Three Afghanistan WIs:

MarioLuigi

Banned
1. What if the U.S. continues to aggressively help and fund the more moderate Mujihadin after the Soviets withdraw from Afghanistan?

2. What if the assassination attempt on Massoud fails?

3. What if the U.S. declines to send ground troops to Afghanistan and gradually withdraws its special forces after 2001? (as to not be perceived as occupiers.)
 
1. What if the U.S. continues to aggressively help and fund the more moderate Mujihadin after the Soviets withdraw from Afghanistan?

2. What if the assassination attempt on Massoud fails?
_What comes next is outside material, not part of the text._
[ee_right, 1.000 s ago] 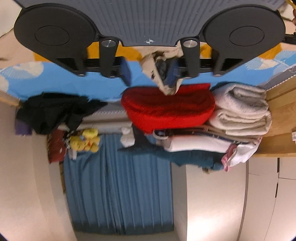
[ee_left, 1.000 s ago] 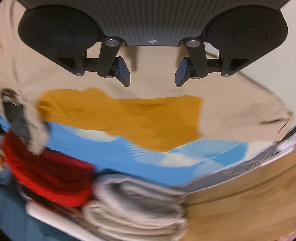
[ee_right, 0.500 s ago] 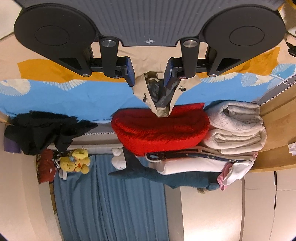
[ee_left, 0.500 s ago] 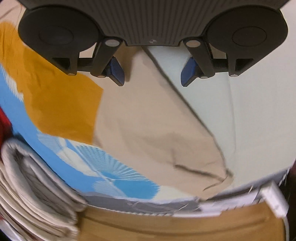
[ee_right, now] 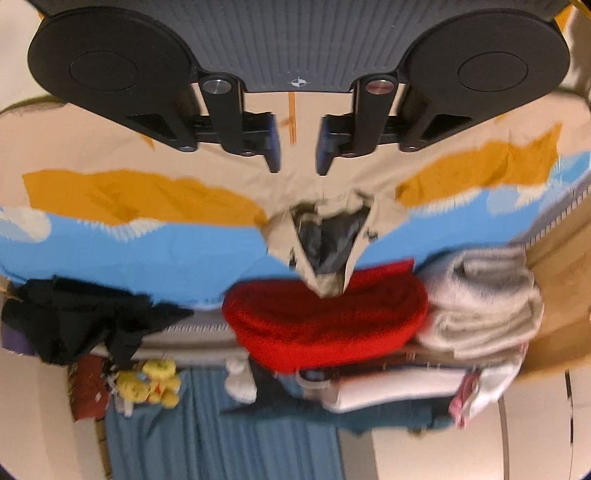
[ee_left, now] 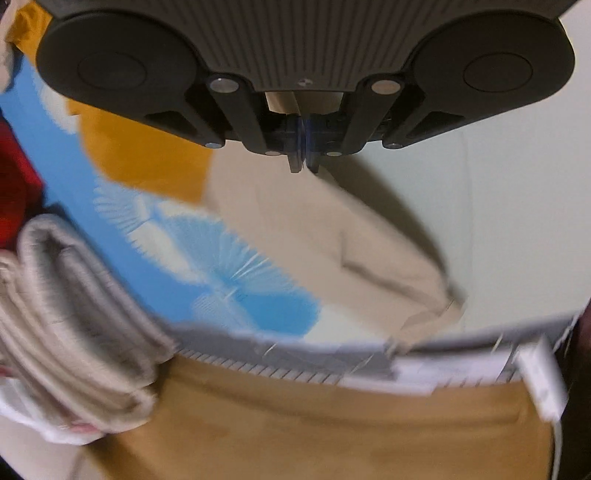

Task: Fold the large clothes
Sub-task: 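Close the left gripper on the beige sleeve cuff, then carry the sleeve across the jacket body and open the left gripper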

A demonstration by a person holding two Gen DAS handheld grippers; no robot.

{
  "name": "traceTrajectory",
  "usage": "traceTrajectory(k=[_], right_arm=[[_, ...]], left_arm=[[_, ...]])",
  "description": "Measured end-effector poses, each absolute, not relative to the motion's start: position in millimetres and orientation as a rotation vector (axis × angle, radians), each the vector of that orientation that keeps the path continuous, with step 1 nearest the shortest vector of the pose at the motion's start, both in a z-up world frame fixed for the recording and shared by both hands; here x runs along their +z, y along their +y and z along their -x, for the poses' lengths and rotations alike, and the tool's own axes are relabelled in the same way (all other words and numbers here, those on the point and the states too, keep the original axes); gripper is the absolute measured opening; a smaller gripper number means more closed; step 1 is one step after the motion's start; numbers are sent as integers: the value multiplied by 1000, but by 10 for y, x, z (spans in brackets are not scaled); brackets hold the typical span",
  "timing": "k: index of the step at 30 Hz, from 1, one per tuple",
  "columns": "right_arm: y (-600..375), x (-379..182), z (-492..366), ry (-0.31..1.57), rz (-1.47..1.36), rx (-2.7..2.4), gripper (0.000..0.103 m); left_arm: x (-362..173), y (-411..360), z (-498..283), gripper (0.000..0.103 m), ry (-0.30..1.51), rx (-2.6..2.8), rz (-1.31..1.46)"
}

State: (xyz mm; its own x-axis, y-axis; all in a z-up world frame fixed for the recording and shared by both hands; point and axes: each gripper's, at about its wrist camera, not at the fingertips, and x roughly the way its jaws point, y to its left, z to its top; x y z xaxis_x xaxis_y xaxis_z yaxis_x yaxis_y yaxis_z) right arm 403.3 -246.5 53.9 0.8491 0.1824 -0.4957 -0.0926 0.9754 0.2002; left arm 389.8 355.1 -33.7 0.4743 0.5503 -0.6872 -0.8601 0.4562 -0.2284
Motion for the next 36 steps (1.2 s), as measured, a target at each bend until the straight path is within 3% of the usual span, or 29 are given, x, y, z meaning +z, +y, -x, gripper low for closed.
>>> traceTrajectory(k=[6, 10, 12, 14, 16, 18, 20, 30, 36], right_arm=[[-2425, 433, -4066, 631, -145, 166, 16], [-2429, 437, -4047, 640, -147, 168, 16], [-2435, 435, -4045, 644, -147, 165, 17], [-2439, 425, -4047, 649, -145, 161, 17], [-2454, 417, -4048, 654, -144, 149, 18], [-2488, 410, -4063, 664, -151, 133, 24], [-2533, 408, -4084, 673, -166, 119, 28], [-2584, 404, -4130, 684, -192, 125, 29], [-2518, 397, -4150, 689, -182, 168, 29]], left_arm=[[342, 2682, -4216, 0, 449, 596, 399], [653, 1431, -4296, 0, 422, 117, 178], [554, 822, -4313, 3, 512, -129, 74], [326, 370, -4334, 13, 656, -308, 14], [125, 143, -4358, 46, 786, -359, -24], [66, 188, -4417, 55, 838, -312, 26], [72, 423, -4541, 57, 868, -285, 183], [-94, 1616, -4991, 56, 820, 80, 606], [-278, 1866, -5046, 50, 824, 87, 736]])
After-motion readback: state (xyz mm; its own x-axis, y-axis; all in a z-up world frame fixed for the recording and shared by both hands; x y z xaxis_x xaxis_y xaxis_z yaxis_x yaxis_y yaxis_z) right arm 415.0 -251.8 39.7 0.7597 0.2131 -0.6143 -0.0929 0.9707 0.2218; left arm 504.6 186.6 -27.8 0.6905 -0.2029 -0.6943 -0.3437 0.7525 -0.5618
3. What if the U.S. declines to send ground troops to Afghanistan and gradually withdraws its special forces after 2001? (as to not be perceived as occupiers.)

Re #2: I started a thread on exactly this a long while back, which got some interesting ideas going. You might want to take a look at that.
 
I'll go in order of OP:

  • The US supporting "moderate" mujahedin is a bit ludicrous. If we cared about education, minority rights, especially women's rights, we would've supported the Najibullah regime the mujahedin fought but the were Communists and had to be brought down by any means necessary. Mohammed Shah Massoud was a lot less of an asshole compared to Hekmatyar, Dostum, and the other Northern Alliance warlords who thumb-wrestled for power after the Najibullah regime fell, merrily slaughtering and pillaging their way across the land enough for folks to think the Taliban were a better idea.
  • The big problem as Charlie Wilson's War illustrated, nobody in DC had any picture of the end game. Not the CIA, Congress, State Dept, DoD, the Presidents involved. It's a lot easier to vote money for sticking it to Ivan. It's a lot different to logroll for foreign aid/reconstruction funds in Afghanistan. Sure, it's a movie and oversimplified things considerably but it got that point across crystal clear.
  • IF MSM dodged the assassination attempt on 9/11, I sincerely doubt he'd be a tractable stooge for the West and be even more prickly to deal with than Karzai. Afghanistan would be better off in the sense they had a charismatic spokesman the West listened to with local street cred vs Hamid Karzai, our man in Kabul whom nobody respected for good reason. My take, somewhat better than OTL, but he could easily be assassinated later in 2001/2 by ISI agents.
  • As to the US staying strictly SF operators on the ground, IDK.
    The air campaign did pretty well, but was pretty sloppy and expensive to keep airmailing kaboom from carriers in the Arabian Gulf and Diego Garcia. Folks wanted more boots on the ground for all kinds of reasons, namely, they expected chaos once the Taliban were no longer fully in charge this time. Basically, I think they mixed up the plans for Iraq and Afghanistan but that's my two cents.